Dr. Perry Frankel

Sean Adams/WCBS 880

Stories From Main Street: Long Island Cardiologist Making 'Heart' Calls

March 18, 2019 - 10:47 am

NEW YORK (WCBS 880) — One cardiologist from Long Island is taking house calls to a whole new level.

“We basically bring in the cardiologists to the patient,” said Dr. Perry Frankel.

In this week’s Stories from Main Street, Frankel tells WCBS 880’s Sean Adams how he’s managed to convert a mobile home into a medical office.

“It drove me crazy when 80 percent of people that have a stroke never get a warning sign and three quarters of them don't know they have a carotid blockage,” Frankel explains. “American Heart Association – big study in 2016 –  almost half of America, 45 percent of people in America, when there’s a doctor on every block, have a heart attack, don't know it, have tripled the risk of dying.”

So, he took matters into his own hands by bringing the doctor to the people.

“We get a lot of people that are afraid, don't go near doctors, which a much higher percentage than you think,” he says.

Adams was able to catch up with him as he was set up outside of City Hall in Yonkers, catering to municipal workers and unions. He reports that the mobile home is fully equipped with curtains, cubicles, a reclining bike for a stress test and plenty of diagnostic equipment.

“We can look at the carotid arteries. We can do a sonogram of the heart. We can do a stress echo –  first bus that I know in the country that can do that. We can check for abdominal aortic aneurysms. We can check for blockages in the legs, if people of diabetes,” Frankel says.

Dr. Perry Frankel's cardiology bus
Sean Adams/WCBS 880

The cardiologist says he frequently finds undiagnosed potential killers.

“We had a police officer, a lieutenant in Mount Vernon, 6-foot-2, 200-pounds, looked like the picture health. He had diabetes, hypertension, cholesterol – we did a sonogram of his heart, his heart was pumping a third of normal,” the doctor explains.

He says he does often run into reluctance from patients, but showing them how much he cares helps them to open up.

“A lot of them don't want to do it at first, said there’s nothing wrong with me. Once you speak to them and they know you care, they tone down, border defenses come away,” he explains.

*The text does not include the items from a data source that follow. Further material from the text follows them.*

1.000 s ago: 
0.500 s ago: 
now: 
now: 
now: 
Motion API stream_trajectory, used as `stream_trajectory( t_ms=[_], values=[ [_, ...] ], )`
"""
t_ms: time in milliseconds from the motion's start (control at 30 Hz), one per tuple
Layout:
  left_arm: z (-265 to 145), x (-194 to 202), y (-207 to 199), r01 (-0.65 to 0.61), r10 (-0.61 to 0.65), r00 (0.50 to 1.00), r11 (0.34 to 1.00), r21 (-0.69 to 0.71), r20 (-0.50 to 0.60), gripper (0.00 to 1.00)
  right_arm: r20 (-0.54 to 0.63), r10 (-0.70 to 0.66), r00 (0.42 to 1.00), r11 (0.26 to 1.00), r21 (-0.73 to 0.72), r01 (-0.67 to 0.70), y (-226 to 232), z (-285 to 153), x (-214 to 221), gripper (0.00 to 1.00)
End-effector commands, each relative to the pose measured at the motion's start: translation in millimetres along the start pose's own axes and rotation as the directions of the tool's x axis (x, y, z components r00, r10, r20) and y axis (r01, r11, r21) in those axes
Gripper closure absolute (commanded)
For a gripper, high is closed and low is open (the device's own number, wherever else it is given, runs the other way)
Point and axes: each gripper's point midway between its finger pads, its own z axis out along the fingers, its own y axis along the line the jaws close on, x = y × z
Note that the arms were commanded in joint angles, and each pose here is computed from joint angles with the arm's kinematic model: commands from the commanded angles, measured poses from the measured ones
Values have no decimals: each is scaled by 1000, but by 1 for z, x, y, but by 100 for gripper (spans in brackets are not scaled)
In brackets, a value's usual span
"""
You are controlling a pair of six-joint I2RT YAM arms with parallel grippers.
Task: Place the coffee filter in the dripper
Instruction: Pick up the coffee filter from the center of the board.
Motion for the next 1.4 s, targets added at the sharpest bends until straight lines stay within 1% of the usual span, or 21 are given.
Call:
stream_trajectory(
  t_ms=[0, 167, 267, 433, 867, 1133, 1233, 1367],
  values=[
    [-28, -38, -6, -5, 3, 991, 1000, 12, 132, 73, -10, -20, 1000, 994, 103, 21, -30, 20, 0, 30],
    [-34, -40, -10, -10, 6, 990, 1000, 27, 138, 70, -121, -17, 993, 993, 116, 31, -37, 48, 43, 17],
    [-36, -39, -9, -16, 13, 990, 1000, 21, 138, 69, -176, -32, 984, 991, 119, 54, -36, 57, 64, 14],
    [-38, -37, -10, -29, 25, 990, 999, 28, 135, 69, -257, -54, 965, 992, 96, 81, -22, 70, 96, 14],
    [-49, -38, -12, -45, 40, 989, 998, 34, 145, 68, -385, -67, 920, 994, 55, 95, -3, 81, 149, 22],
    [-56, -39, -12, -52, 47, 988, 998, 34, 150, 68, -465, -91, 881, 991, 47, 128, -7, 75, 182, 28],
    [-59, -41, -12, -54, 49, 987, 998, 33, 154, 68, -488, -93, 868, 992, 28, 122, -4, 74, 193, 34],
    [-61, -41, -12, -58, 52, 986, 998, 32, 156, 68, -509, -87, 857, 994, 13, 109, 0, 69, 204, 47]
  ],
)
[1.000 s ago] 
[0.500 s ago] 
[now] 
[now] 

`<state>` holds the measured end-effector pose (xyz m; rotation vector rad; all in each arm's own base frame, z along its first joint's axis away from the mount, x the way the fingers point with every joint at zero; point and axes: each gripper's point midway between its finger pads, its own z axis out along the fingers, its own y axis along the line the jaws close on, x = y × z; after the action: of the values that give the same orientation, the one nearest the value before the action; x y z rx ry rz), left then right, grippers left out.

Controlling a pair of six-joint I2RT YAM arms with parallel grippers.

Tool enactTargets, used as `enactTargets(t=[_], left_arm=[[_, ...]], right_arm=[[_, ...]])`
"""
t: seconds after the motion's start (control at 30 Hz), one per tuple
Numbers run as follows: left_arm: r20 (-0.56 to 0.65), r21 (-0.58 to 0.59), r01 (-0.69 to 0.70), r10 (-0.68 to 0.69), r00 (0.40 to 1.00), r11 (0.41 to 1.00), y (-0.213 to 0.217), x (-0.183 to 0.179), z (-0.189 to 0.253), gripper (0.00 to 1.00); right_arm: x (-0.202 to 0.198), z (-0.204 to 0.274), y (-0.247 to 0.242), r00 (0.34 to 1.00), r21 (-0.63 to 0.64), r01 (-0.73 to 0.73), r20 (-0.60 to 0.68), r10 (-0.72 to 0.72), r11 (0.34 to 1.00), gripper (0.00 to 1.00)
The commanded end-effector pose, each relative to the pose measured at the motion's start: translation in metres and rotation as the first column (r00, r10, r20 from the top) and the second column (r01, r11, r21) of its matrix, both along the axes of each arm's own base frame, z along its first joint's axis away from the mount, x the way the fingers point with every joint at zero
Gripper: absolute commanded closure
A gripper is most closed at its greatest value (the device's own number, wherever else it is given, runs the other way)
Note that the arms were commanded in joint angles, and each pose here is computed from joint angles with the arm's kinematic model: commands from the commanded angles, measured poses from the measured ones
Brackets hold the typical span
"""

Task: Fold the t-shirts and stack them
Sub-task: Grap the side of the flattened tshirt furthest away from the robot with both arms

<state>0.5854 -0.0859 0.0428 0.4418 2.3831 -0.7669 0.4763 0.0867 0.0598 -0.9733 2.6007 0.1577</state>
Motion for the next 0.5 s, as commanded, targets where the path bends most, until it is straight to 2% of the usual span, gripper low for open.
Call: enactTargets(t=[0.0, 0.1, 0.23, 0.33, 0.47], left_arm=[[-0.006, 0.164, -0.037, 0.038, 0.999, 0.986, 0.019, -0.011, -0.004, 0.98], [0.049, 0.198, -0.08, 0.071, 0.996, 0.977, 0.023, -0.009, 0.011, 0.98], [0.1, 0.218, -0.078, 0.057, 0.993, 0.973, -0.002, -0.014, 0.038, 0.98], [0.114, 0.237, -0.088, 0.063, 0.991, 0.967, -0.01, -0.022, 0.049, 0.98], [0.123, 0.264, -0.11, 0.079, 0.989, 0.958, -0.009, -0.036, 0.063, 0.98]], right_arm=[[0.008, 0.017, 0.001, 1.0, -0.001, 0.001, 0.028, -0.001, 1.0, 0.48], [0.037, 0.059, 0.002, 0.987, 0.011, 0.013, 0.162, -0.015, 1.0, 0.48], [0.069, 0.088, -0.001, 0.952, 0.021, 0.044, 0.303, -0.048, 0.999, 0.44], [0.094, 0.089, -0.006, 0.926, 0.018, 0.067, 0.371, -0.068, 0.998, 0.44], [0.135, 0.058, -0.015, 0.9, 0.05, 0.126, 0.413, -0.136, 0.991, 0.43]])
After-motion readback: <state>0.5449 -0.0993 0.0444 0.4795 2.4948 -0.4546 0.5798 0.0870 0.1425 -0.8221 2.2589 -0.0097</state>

And on the weekends, the mobile cardiac unit provides pro bono visits.

“I grew up in East New York and then Canarsie. So on weekends, we work for communities, we go to communities of need,” Frankel says. “And when we see people in the communities, with or without insurance, nobody gets turned down.”

Dr. Frankel hits the road throughout New York and Florida but has plans to expand his services.

He says: “I want to take this national, I want to have other doctors work with me  and bring it out to the community. Make house calls to the masses, except we’re making heart calls to the masses.”